• WORK TO BE COMPLETED: Copy out the data line by line exactly, from its start to the line bearing "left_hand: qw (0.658", inclusive.

• RECORDED INFORMATION:
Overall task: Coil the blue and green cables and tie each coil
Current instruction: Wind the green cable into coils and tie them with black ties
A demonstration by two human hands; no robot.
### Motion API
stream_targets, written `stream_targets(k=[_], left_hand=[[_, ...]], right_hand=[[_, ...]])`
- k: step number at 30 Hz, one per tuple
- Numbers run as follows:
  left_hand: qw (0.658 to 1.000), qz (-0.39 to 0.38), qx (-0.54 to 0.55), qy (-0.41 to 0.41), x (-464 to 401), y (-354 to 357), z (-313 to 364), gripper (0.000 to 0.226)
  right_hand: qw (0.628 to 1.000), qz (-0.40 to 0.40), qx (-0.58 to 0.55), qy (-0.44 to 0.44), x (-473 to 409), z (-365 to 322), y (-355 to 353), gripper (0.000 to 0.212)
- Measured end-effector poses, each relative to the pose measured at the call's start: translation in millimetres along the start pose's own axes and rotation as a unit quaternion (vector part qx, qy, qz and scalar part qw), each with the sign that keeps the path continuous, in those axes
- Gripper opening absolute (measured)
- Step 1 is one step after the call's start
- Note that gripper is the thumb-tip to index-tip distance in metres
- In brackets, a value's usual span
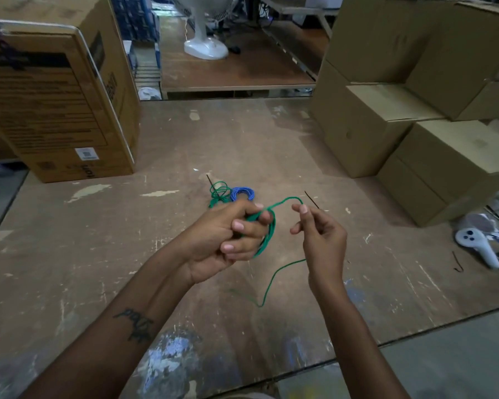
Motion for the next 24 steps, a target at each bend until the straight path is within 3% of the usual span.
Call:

• OUTPUT BELOW:
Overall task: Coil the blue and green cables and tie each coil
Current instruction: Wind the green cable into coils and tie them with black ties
A demonstration by two human hands; no robot.
### Motion API
stream_targets, written `stream_targets(k=[_], left_hand=[[_, ...]], right_hand=[[_, ...]])`
- k: step number at 30 Hz, one per tuple
- Numbers run as follows:
  left_hand: qw (0.658 to 1.000), qz (-0.39 to 0.38), qx (-0.54 to 0.55), qy (-0.41 to 0.41), x (-464 to 401), y (-354 to 357), z (-313 to 364), gripper (0.000 to 0.226)

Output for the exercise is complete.